Pequeño, porque con frecuencia sus localidades no son suficientes para que cómodamente sean ocupadas por los numerosos espectadores que ahora asisten.

¿Qué diría ahora el historiador Bernal Sánchez, si viera que los conciertos de la Sinfónica están solitarios y que el coliseo se ha convertido en el teatro más grande del mundo, pues, cuando hay un espectáculo de categoría nunca se llena?. Eso sí, que no venga cualquier desvelada exótica de la capital o un comicucho porque habrá lleno, aunque al teatro de comedia se le vuelva la espalda.
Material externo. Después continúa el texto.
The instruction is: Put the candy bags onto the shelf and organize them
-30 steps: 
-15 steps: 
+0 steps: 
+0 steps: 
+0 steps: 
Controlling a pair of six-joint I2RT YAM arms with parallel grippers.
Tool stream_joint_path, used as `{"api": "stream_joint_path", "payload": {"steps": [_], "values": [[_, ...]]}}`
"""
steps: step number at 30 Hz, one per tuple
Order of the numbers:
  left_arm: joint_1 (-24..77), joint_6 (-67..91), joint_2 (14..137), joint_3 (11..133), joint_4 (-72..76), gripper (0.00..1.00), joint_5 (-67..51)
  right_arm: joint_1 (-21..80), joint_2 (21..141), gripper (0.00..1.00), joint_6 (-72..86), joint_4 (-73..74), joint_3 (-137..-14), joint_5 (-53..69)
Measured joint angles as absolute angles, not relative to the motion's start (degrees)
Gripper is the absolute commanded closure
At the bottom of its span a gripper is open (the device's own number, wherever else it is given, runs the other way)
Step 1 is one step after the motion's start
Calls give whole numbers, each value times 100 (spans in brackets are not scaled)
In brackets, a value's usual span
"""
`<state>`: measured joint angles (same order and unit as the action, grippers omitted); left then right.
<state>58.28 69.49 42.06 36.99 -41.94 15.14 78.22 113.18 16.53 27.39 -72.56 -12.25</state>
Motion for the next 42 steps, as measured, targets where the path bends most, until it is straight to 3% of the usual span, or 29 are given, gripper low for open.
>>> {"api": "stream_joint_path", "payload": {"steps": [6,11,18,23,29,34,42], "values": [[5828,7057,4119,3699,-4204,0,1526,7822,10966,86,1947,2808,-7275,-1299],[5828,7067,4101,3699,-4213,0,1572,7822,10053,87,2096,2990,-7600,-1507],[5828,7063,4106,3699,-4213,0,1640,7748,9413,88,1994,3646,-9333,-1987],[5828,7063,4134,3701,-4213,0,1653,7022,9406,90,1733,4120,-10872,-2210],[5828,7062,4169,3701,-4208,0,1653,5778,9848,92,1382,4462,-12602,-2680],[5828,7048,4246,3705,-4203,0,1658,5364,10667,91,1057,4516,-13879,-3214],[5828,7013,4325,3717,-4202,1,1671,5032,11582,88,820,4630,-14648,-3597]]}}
En un lapso de 30 años, de los últimos tres lustros del siglo pasado, a los tres primeros del actual, el teatro fue asiento de dramas como el que representó "el excelente actor señor Leopoldo Burón", "Las codornices", "El noveno mandamiento", "Torear por lo fino", "Valentín el guardacostas", sin faltar el famoso drama de José Zorrilla "Don Juan Tenorio", único de los señalados que ahora alguien se atrevería todavía a presentar. Sería injusto no hacer mención de obras excelentes que en ese lapso representaron, como: "A secreto agravio, secreta venganza", de Calderón de la Barca; "Conflicto entre dos deberes", de don José Echegaray; "Otelo, el moro de Venecia", de Shakespeare, y algunas buenas obras más.

¿Dónde estará ahora la medalla que el gobernador Hornedo entregó, en aquel mes de noviembre de 1885, al actor Burón, para perpetuar la inauguración del teatro?.


El coliseo, tan pequeño, fue el escenario de grandes acontecimientos, de hechos que han sido trascendentales para la historia de México y que siguen llenando de orgullo a los aguascalentenses.